— Assignment —
Count up the lines of the data below that contain the string "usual", then give only the total.

#####

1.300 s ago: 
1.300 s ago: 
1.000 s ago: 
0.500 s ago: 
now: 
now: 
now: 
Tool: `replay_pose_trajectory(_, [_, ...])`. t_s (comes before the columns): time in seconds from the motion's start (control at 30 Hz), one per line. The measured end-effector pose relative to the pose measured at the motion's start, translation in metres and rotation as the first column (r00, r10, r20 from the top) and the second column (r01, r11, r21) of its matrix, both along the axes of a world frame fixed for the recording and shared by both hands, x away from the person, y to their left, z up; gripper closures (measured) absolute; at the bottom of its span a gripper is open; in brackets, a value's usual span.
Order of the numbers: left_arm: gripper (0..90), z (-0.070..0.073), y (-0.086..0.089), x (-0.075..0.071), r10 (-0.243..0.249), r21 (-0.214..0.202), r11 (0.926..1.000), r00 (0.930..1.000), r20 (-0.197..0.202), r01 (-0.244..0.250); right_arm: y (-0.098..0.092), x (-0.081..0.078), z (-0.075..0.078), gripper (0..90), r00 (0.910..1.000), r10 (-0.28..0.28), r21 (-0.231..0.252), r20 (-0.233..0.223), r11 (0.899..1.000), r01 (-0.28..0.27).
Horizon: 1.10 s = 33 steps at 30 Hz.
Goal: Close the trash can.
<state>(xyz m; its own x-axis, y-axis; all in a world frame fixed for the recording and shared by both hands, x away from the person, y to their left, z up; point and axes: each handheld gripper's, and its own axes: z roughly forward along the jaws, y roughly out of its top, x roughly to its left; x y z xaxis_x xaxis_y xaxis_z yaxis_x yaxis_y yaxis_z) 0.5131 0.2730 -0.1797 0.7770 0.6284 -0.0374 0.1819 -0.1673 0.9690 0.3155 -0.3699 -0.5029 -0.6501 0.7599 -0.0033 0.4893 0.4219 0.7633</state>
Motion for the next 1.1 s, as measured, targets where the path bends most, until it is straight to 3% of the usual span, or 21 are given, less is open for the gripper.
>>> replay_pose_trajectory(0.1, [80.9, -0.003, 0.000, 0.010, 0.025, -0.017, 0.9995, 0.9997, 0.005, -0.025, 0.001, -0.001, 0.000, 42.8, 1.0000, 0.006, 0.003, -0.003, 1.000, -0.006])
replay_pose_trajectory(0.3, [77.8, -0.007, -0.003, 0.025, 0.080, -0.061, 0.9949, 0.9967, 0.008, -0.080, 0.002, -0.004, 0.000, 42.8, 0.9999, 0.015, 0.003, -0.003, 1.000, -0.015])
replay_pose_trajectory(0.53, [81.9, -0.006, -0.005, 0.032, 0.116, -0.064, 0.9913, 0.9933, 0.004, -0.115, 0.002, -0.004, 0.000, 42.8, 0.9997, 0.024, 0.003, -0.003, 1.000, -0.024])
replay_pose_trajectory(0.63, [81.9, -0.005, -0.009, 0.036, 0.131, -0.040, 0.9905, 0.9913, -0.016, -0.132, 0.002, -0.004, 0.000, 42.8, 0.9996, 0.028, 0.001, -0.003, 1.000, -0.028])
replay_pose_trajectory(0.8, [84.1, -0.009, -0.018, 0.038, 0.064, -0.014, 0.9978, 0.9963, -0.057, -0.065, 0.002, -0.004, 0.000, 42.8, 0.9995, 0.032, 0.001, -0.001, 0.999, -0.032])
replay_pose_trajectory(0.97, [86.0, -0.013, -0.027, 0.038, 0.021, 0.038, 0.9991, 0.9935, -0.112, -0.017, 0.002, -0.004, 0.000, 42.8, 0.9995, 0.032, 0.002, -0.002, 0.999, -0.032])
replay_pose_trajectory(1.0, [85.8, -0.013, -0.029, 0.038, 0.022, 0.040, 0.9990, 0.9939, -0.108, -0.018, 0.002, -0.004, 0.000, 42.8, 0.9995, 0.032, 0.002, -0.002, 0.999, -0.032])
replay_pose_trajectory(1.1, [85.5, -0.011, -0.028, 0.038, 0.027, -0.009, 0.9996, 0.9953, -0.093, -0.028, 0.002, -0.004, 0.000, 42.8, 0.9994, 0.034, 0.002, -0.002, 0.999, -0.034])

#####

— Answer for this exercise —
2